Long, flat surfaces were avoided at Hudson View Gardens. Walls rise at different angles, some terminating in gables, some in mansard roofs, and others in turrets. Roofs are of polychrome slate shingles. Timber is painted a dark weathered brown. The stucco is rather rough to give the elements a chance to weather it quickly.

Nature puts the final and longest touch on all architecture. One of the virtues of the Tudor style is that like good wine, it improves with age. Monumental buildings must be sandblasted periodically; frame mansions depend upon fresh paint to cover the ravages of the sun, rain and sleet; but Hudson View Gardens depend upon the elements to mellow their variegated facades.

*More about the Holland brick:

Ten Million Brick From Holland Used In Paterno Colony
The New York Herald, The New York Tribune 4 May 1924

Construction of 14 Co-operative Apartments on Seven-Acre Plot Opposite Castle Great Undertaking

Dr. Charles V. Paterno expects to have ready in August the first units of the group of fourteen apartment houses which he is erecting on seven acres opposite his home, The Castle, on Fort Washington Avenue. [Correction: On Northern Avenue, now known as Cabrini Boulevard] Dr. Paterno erected the apartment house at 270 Park Avenue, said to be the largest in the world. He said yesterday that the detail of this project was nothing compared with that involved in the co-operative group which he is rushing along at a pace which will establish a record for fast building in this city if nothing happens to delay matters.

The colony covers most of the site of Fort Washington and fronts on Fort Washington Avenue [Correction: Northern Avenue, now known as Cabrini Boulevard] and Pinehurst Avenues between 182nd Street and 186th Street. The population of the Hudson View Gardens will be 354 families, or about 1,500 persons.

(source)

About 10,000,000 brick will be used in the construction of the fourteen apartment buildings. Dr. Paterno sent to Holland for shiploads of brick, which produce a soft and mellow effect which make Continental homes at once the envy and the despair of American builders. From England have come thousands of the Hope metal casement window frames of special design.

Dr.
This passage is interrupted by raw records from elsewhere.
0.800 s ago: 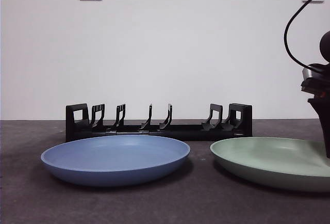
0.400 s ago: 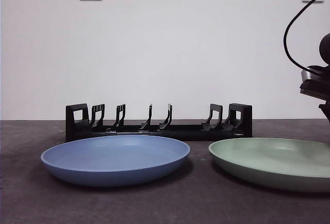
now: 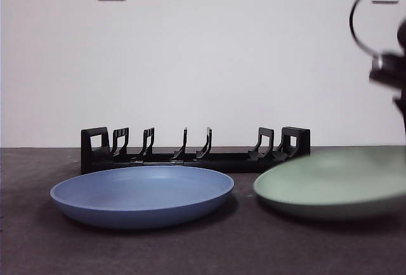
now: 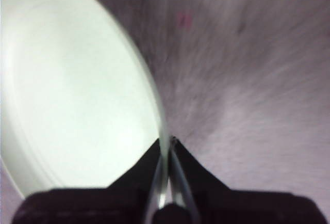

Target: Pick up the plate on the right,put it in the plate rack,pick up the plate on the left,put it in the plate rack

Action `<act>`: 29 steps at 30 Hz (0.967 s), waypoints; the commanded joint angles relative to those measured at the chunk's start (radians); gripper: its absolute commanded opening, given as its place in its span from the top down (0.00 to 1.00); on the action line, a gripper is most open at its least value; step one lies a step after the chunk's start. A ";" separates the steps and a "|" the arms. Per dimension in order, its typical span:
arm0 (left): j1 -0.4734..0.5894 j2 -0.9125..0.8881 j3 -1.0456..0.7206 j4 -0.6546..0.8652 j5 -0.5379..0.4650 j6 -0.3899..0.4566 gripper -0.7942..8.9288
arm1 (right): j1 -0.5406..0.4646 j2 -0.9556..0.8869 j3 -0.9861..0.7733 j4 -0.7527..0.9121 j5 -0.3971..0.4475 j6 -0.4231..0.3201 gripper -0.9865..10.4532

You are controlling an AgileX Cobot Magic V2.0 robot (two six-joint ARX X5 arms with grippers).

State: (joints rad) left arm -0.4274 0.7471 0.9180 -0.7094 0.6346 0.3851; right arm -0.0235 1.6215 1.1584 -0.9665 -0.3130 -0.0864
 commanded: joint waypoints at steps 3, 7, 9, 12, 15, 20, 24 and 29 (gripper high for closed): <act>-0.078 0.026 0.000 0.029 -0.078 0.103 0.30 | -0.010 -0.112 0.175 -0.087 -0.012 -0.003 0.92; -0.142 0.053 0.000 0.089 -0.143 0.164 0.30 | -0.009 -0.158 0.322 -0.174 -0.013 -0.005 0.92; -0.177 0.067 0.000 0.130 -0.189 0.206 0.30 | -0.009 -0.161 0.382 -0.221 -0.014 -0.008 0.92; -0.242 0.085 0.000 0.190 -0.293 0.286 0.30 | 0.003 -0.161 0.443 -0.282 -0.032 -0.017 0.92; -0.319 0.107 0.000 0.248 -0.402 0.375 0.30 | 0.024 -0.160 0.466 -0.295 -0.066 -0.011 0.92; -0.439 0.159 0.000 0.312 -0.575 0.549 0.30 | 0.101 -0.160 0.470 -0.292 -0.066 0.010 0.92; -0.509 0.226 0.000 0.338 -0.698 0.657 0.30 | 0.167 -0.160 0.470 -0.287 -0.066 0.026 0.92; -0.568 0.302 0.000 0.348 -0.784 0.735 0.31 | 0.242 -0.160 0.470 -0.275 -0.065 0.036 0.92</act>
State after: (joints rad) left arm -0.9867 1.0428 0.9180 -0.3740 -0.1383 1.0714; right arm 0.2127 1.4559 1.6230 -1.2495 -0.3679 -0.0639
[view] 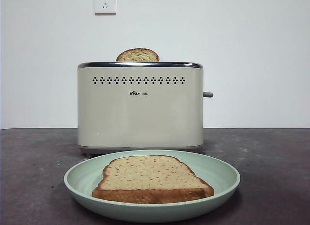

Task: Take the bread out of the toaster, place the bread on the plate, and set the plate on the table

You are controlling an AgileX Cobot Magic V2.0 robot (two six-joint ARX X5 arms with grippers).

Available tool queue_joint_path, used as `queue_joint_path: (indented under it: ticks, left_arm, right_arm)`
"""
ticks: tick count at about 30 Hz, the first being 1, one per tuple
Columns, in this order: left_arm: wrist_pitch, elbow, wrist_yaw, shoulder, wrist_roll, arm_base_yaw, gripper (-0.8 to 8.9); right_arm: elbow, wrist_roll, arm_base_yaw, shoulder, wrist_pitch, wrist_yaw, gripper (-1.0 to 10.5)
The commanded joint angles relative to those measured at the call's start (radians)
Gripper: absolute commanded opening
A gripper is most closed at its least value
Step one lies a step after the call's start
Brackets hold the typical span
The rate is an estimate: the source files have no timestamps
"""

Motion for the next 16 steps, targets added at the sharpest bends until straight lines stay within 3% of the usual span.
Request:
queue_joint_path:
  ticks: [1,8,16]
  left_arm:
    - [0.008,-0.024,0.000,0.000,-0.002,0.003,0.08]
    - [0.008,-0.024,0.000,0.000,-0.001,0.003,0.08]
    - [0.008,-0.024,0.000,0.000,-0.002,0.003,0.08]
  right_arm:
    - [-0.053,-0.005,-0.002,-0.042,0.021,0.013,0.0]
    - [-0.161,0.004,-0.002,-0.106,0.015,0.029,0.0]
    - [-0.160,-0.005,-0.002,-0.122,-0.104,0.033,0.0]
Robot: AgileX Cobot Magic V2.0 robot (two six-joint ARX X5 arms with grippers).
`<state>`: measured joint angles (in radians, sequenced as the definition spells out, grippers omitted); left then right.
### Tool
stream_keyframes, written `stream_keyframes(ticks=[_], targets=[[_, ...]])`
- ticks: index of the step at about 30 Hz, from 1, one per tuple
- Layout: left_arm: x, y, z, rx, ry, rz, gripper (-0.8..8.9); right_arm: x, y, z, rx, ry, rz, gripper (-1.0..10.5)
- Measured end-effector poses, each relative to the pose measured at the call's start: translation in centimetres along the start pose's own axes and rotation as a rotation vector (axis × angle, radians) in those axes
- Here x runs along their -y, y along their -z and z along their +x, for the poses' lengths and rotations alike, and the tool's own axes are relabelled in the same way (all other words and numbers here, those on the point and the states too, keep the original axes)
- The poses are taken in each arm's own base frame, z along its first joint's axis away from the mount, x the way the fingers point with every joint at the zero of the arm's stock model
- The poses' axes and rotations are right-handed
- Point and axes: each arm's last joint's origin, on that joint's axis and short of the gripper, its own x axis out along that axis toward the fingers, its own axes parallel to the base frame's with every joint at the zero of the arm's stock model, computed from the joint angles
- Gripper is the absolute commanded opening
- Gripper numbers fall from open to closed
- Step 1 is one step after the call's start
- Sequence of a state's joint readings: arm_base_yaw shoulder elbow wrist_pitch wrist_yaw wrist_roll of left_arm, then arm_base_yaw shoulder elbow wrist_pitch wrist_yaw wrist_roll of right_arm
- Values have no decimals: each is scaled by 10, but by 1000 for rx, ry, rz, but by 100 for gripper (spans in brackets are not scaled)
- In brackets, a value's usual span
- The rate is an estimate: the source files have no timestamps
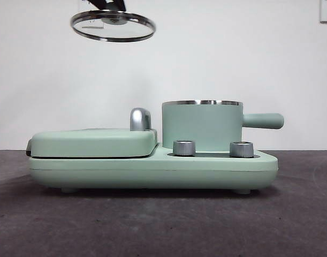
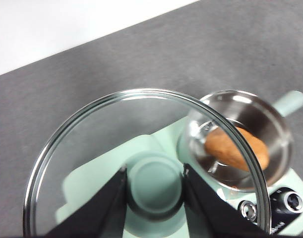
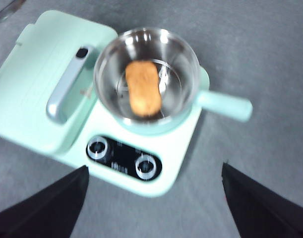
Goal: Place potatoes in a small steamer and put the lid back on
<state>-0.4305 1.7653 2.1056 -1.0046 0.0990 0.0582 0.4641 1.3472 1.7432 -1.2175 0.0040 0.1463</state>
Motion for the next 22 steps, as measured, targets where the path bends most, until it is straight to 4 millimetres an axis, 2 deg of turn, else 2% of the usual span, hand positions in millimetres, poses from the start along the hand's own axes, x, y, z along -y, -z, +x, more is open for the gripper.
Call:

Paterno staggered the manufacturers with an order for 354 motor-driven dishwashing machines, the same number of combination kitchen cabinet and refrigerators, each seven feet wide, incorporating four refrigerating compartments, flour and sugar bins, dough and bread boards, pot closet, coffee, tea and spice jars, and so forth; ironing boards which fold into broom closets, china closets, dressing rooms with wardrobes, wing mirror dressing tables and door beds.

At Dr. Paterno’s instigation the Western Electric Company produced four super-heterodyne radio receiving sets larger than ever before attempted, with over 1,500 outlets, four in each apartment. A laundry machinery company received an order for the largest private plant installed in any apartment operation. A new type of push button elevator with dual control is being installed.

Dr. Paterno is a great believer in co-operation. He says that 354 co-operating families can live in luxury and yet save money.

The Wood, Dolson Company, the selling and managing agents, report that, although but few of the apartments are near enough completion to show concretely how the finished colony will appear, there is a constant stream of inquirers at their field office each day.